*** EXERCISE DATA ***
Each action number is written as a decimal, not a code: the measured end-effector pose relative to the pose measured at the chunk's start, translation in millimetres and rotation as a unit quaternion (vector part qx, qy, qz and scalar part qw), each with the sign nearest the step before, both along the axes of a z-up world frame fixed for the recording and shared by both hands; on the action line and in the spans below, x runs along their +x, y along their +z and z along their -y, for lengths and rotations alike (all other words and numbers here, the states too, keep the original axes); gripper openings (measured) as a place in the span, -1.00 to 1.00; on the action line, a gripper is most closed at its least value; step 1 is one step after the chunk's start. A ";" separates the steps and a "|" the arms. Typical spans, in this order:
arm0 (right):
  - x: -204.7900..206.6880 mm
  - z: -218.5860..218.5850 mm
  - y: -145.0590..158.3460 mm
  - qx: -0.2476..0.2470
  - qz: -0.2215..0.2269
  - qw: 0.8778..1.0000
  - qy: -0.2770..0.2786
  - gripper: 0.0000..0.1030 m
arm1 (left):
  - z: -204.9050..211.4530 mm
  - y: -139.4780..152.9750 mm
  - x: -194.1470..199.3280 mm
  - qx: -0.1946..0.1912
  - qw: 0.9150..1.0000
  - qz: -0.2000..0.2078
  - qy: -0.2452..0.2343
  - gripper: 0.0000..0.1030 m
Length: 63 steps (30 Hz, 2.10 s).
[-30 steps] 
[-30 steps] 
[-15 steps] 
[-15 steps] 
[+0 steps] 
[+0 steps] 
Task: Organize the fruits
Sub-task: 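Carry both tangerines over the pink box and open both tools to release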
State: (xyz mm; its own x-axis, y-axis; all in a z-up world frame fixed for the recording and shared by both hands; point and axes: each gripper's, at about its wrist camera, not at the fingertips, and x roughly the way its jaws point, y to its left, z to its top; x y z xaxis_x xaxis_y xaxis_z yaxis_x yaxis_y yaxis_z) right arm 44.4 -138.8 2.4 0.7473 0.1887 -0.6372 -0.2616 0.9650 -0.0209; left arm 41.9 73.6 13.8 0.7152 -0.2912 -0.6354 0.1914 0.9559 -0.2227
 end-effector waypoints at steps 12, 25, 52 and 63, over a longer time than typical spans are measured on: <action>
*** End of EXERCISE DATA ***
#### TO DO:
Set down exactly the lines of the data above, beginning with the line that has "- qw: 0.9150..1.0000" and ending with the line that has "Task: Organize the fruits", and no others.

#### RESPONSE BOX:
  - qw: 0.9150..1.0000
  - qz: -0.2000..0.2078
  - qy: -0.2452..0.2343
  - gripper: 0.0000..0.1030 m
Length: 63 steps (30 Hz, 2.10 s).
[-30 steps] 
[-30 steps] 
[-15 steps] 
[-15 steps] 
[+0 steps] 
[+0 steps] 
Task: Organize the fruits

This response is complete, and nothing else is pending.